Better yet, spend a few more dollars to use a high-end professional camera, such as a Nikon D3 (about $5,000), and you will have a host of imagery advancements not found on million-dollar metric cameras.  This is a function of physics (large-format cameras require more light) and economics.  While cutting-edge aerial imagery systems are truly amazing, most available R&D money flows into the consumer market instead, where worldwide sales dwarf the specialty markets. 

The D3, for example, comes with digital photography advancements the metric camera manufacturers can only dream about. This includes high ISO settings (up to 6400) with zero noise, allowing for insanely fast shutter speeds (freezing moments in time regardless of vibration and movement). Then there is the ability to image with high dynamic range, allowing mid-range exposures to see into the shadows without blowing the highlights. And let us not forget the nine-frame-per-second exposure rates that are possible, nearly four-times faster than the most-expensive metric cameras. 

So why haven’t non-metric digital cameras been used for high-resolution photogrammetry in the past?  Basically there are two reasons.  First, without a precise camera calibration, images are useless for photogrammetric purposes under traditional methodology.  Metric cameras are precisely calibrated.  In other words, the lens distortions that are inherent in every camera have been carefully mapped by imaging dense arrays of control targets from different viewpoints.  Metric lenses are precisely ground and radial distortions are predictable and consistent.  It has always been assumed that a non-metric camera is not engineered to this tolerance.  For example, while the lens and sensor can easily be calibrated, a disturbance, such as a hard bump, could affect the alignment, changing the calibration.  Also, because the lenses are less carefully ground in consumer cameras, the radial distortion may have anomalies, like an astigmatism in the eye.

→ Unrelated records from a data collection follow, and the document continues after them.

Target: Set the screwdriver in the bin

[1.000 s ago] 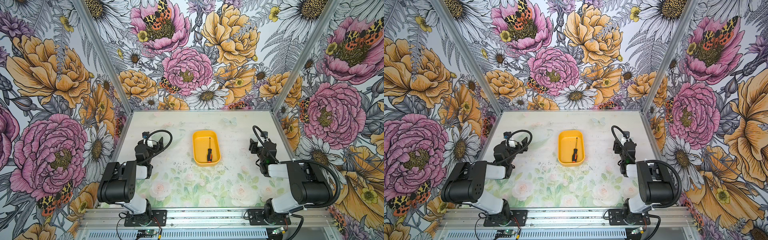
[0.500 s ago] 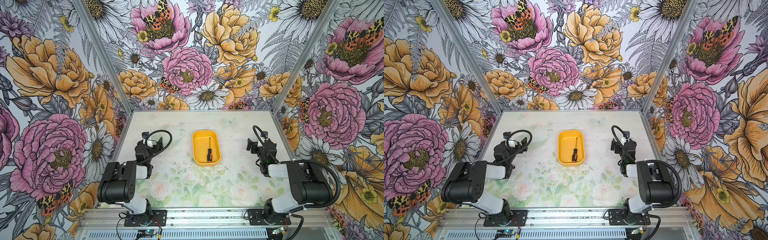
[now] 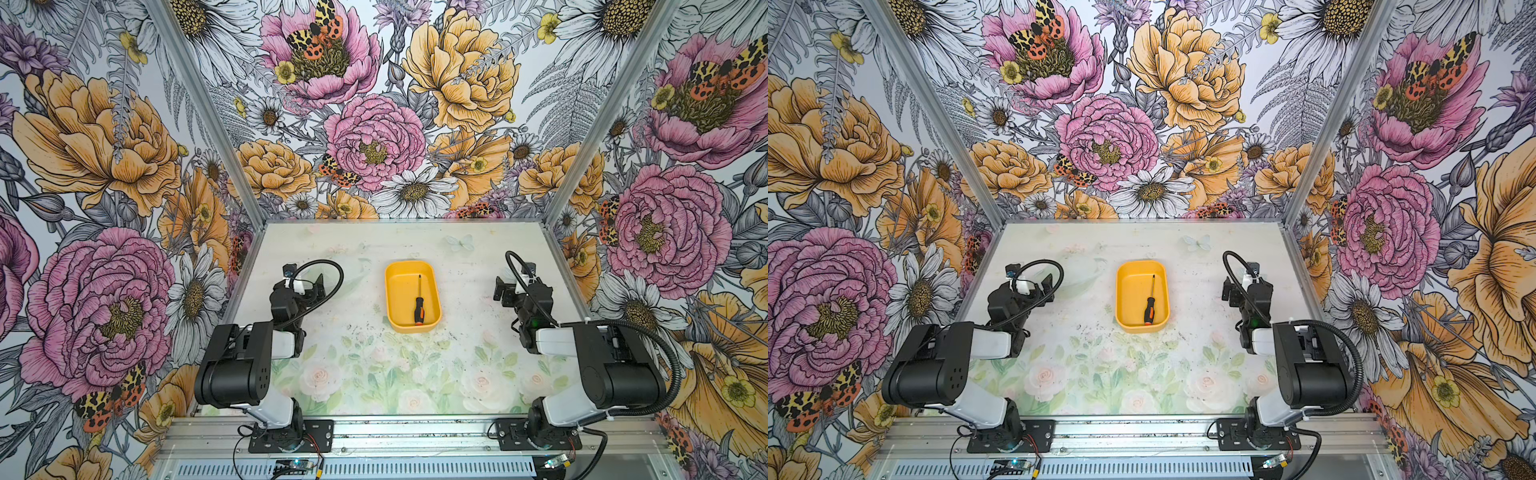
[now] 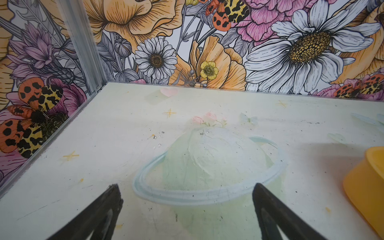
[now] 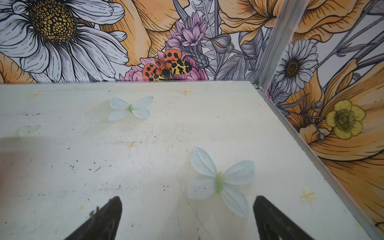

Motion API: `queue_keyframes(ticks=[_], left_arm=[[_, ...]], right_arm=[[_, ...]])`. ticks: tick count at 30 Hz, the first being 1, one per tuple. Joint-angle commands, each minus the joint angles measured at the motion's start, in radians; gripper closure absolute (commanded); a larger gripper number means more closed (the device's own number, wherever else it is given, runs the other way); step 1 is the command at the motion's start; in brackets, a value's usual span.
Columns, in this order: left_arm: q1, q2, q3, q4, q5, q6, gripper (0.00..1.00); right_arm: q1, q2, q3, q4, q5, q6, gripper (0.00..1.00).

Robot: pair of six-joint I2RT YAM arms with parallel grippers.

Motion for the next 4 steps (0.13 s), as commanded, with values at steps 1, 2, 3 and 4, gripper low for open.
queue_keyframes(ticks=[1,2,3,4], left_arm=[[-0.006,-0.008,0.011,0.003,-0.018,0.001,0.01],[-0.007,-0.008,0.011,0.003,-0.018,0.0,0.01],[-0.007,-0.008,0.011,0.002,-0.018,0.001,0.01],[-0.007,-0.008,0.01,0.003,-0.019,0.0,0.01]], right_arm=[[0.006,0.003,0.001,0.045,0.011,-0.002,0.01],[0.006,0.002,0.001,0.045,0.011,-0.002,0.01],[0.006,0.002,0.001,0.044,0.011,-0.003,0.01],[0.006,0.002,0.001,0.045,0.011,-0.002,0.01]])
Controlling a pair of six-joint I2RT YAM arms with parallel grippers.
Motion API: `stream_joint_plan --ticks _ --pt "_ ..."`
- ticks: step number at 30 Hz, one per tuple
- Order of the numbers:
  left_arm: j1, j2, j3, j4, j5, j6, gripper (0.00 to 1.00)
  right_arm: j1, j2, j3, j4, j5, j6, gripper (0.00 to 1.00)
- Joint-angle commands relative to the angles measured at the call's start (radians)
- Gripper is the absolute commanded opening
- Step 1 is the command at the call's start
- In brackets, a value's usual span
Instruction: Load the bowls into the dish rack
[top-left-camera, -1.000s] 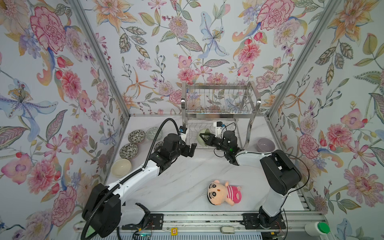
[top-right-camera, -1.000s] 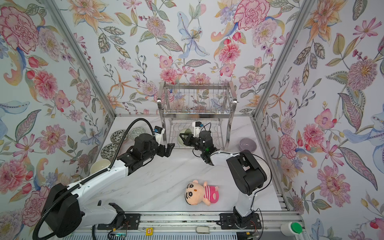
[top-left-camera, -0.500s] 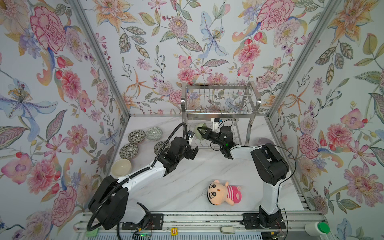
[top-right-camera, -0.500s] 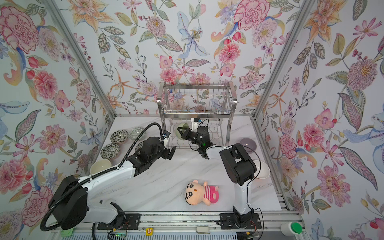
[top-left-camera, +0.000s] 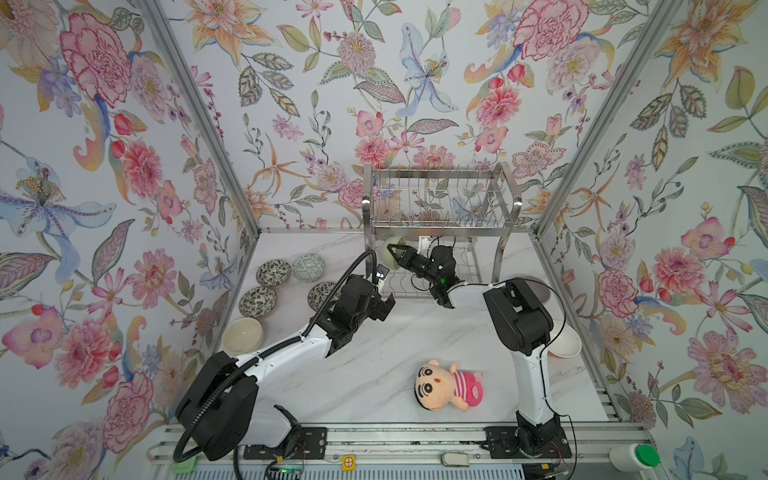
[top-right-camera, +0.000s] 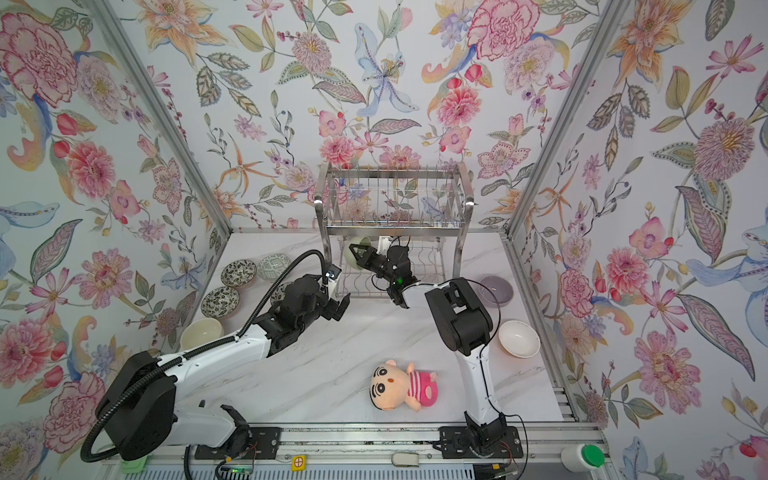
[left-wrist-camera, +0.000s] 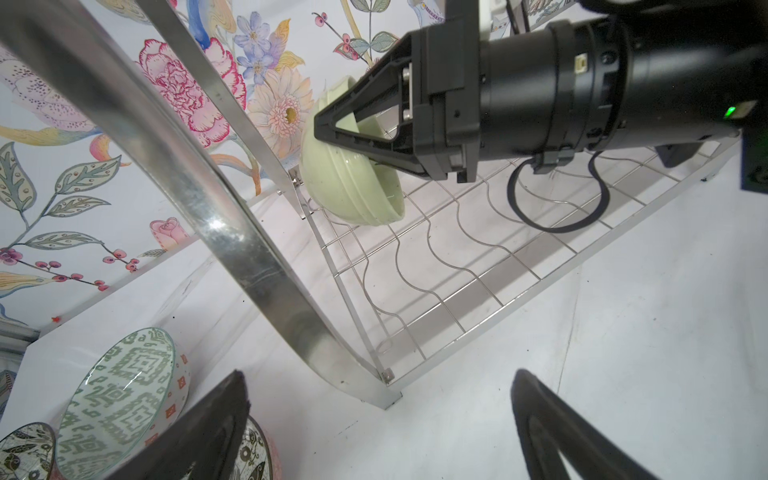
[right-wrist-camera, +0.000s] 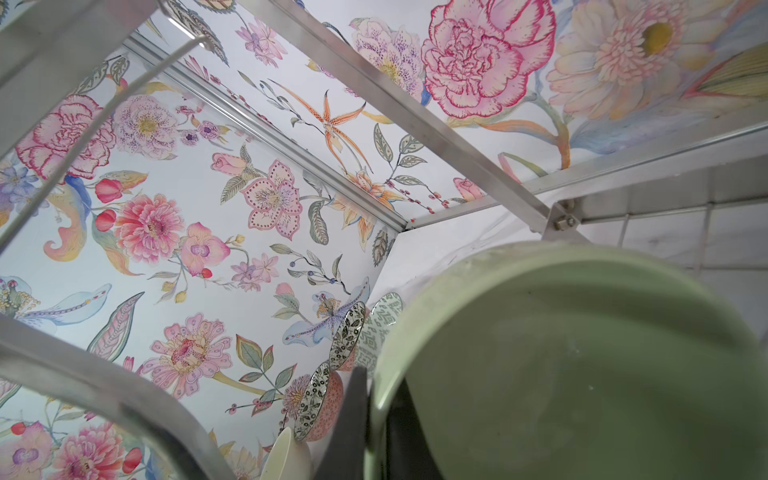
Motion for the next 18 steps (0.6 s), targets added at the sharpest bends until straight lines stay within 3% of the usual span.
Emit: stream_joint_plan --ticks 1,18 --pt "-0.006 -0.025 -0.007 0.015 -0.027 0.015 0.99 -0.006 0.026 0.056 0.136 0.016 0.022 0.0" --pt "0.02 -0.033 0.007 0.003 -0.082 -0.046 0.99 -0.023 0.189 0.235 0.2 0.023 0.075 0.0"
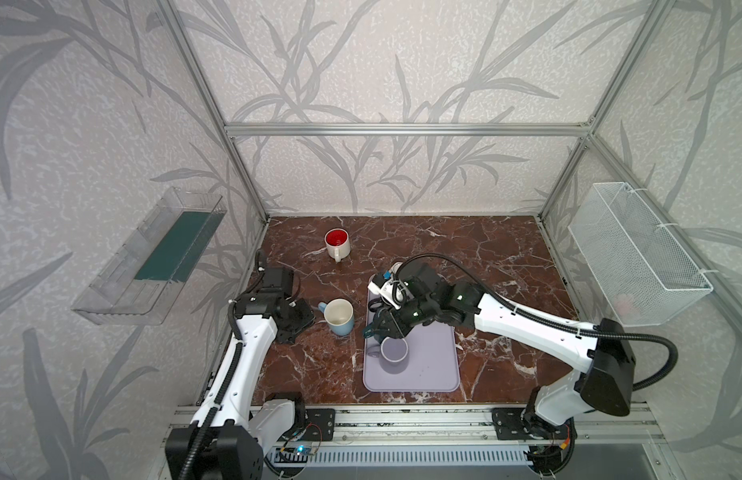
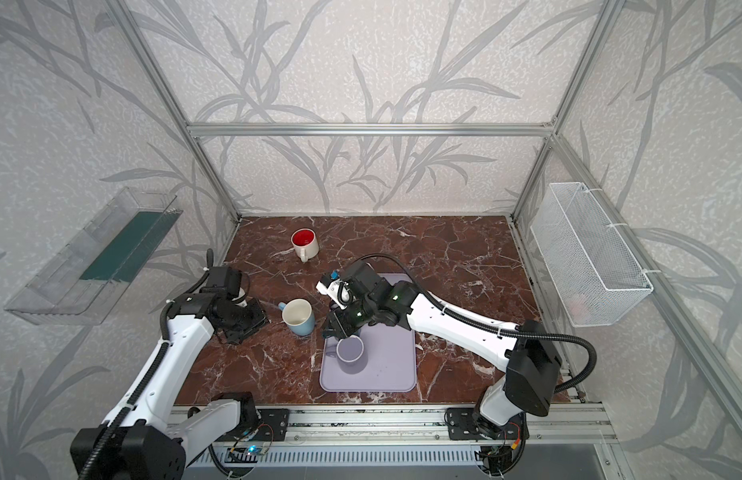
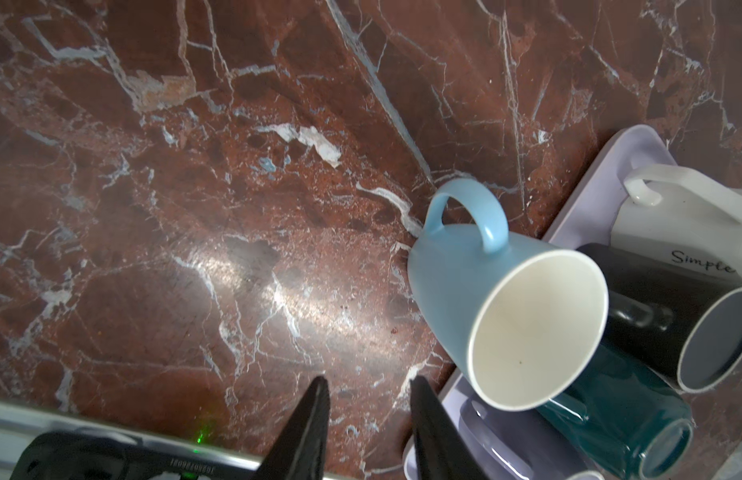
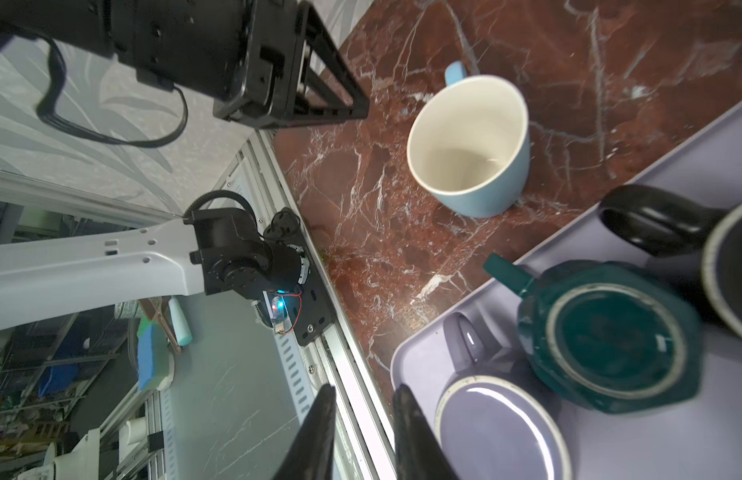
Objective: Turn the mug right side up
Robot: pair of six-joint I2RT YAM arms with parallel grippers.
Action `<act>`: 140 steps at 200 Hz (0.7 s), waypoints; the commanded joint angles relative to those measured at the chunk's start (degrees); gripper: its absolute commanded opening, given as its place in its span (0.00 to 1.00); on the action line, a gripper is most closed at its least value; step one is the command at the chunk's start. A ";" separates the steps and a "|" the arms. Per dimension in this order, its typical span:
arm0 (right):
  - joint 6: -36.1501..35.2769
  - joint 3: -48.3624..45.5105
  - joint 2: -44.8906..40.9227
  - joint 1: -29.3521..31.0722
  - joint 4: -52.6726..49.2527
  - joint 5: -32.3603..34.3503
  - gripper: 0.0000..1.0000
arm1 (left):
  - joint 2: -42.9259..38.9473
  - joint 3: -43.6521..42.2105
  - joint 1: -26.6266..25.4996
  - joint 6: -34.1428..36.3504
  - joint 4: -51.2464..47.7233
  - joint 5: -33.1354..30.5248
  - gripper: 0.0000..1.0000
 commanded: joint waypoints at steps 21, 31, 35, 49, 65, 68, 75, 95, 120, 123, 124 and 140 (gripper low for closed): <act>-2.19 0.06 3.43 4.84 3.83 3.60 0.24 | 3.37 0.21 0.11 -1.78 13.14 -3.10 0.37; -2.25 -0.54 4.34 5.54 5.25 4.03 0.24 | 5.02 1.18 0.36 -1.87 14.67 -3.35 0.37; -2.32 -0.64 4.69 5.71 5.65 4.21 0.23 | 5.66 1.51 0.42 -1.84 15.63 -3.27 0.37; -2.14 -1.04 6.02 6.48 7.10 4.83 0.22 | 8.19 2.71 0.76 -1.46 18.72 -1.72 0.38; -1.82 -0.98 6.99 6.74 8.21 4.94 0.22 | 12.01 5.40 1.07 -0.17 18.96 0.17 0.39; -1.73 -0.94 8.48 6.78 8.32 4.88 0.22 | 12.86 5.77 1.13 -0.38 18.54 -0.17 0.39; -1.61 -0.65 9.47 6.97 8.47 4.80 0.22 | 14.18 7.01 1.21 -0.42 17.89 -0.33 0.39; -1.55 0.34 12.02 7.08 8.68 4.24 0.21 | 16.80 8.88 1.41 0.66 18.87 1.37 0.39; -1.30 1.50 14.79 7.41 9.75 5.47 0.21 | 19.24 9.31 1.42 1.42 20.91 5.64 0.39; -1.30 1.84 15.12 7.38 9.79 5.73 0.21 | 19.45 9.42 1.43 1.60 20.64 5.78 0.39; -1.26 1.87 15.23 7.36 9.81 5.78 0.21 | 19.58 9.47 1.37 1.67 20.50 5.79 0.39; -1.61 3.22 16.85 7.36 10.10 6.90 0.21 | 20.75 9.98 1.35 3.38 17.48 5.39 0.38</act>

Second is the problem of area.  A high-altitude flight is capable of covering several square kilometers in a single image.  Fly this same area at a very low altitude, and the number of exposures needed multiplies exponentially.  A single square kilometer of coverage at 400 ft. elevation above ground would require dozens of flight lines and hundreds of individual photos.
With these two reasons all too evident, is it any wonder that the practitioners of the measurement sciences have brushed aside any thought of considering inexpensive non-metric cameras as the coming new wave in high-resolution, precision orthoimagery and a viable alternative to airborne lidar?

The Mother of Invention

Our company was fortunate to stumble into a situation in 2007 that opened the window of possibility to this realm.  Needing accurate orthophotos for a subdivision project at a remote Alaskan village and not having the funds to contract new imagery from traditional sources, we devised a simple workaround using a helicopter-borne Lumix camera and inexpensive 3D-modeling software.  We used Topcon ImageMaster software to calibrate the lens as well as to construct an orthophoto and DTM from the imagery. 

It worked according to age-old photogrammetric principles, constructing oriented stereo pairs from registered GPS-measured ground targets.  We generated a DTM from each stereo pair.  We then joined into a mosaic the results for each set of pairs. Finally, we generated  a serviceable orthophoto of the entire village, indexed to a local grid system, as an aid to the subdivision design. 

It was only after the dust settled when we noticed what we had created.  First, the resolution of the imagery was at the cutting edge of what is achievable in modern aerial photography, about three cm per pixel.  Second, the accuracy of the orthophoto was nothing short of astounding.  The first indication of this was the results of the software bundle adjustment of our aerial target-control points, which returned sub-pixel residuals.

Intrigued, we then sent the crew out to perform additional control checks, using differential GPS on discrete identifiable points across the imagery, such as a manhole or homeplate on a softball field. The coordinates from these GPS measurements were then downloaded into an AutoCAD drawing containing the orthophoto mosaic and were found to match the imagery at pixel level. How was this possible?  Were we just lucky to have an exceptionally good camera calibration and a perfectly ground Leica lens? 

We strongly suspected the near-perfect accuracy of the orthophoto and DTM was the result of the high-density control targeting used.  For each stereo pair, we had established six, small, ground-control targets, totaling nearly 30 targets in an area less than a square kilometer.  We reasoned that, like thumbtacks on a corkboard, the dense control targeting constrained the imagery to high tolerances.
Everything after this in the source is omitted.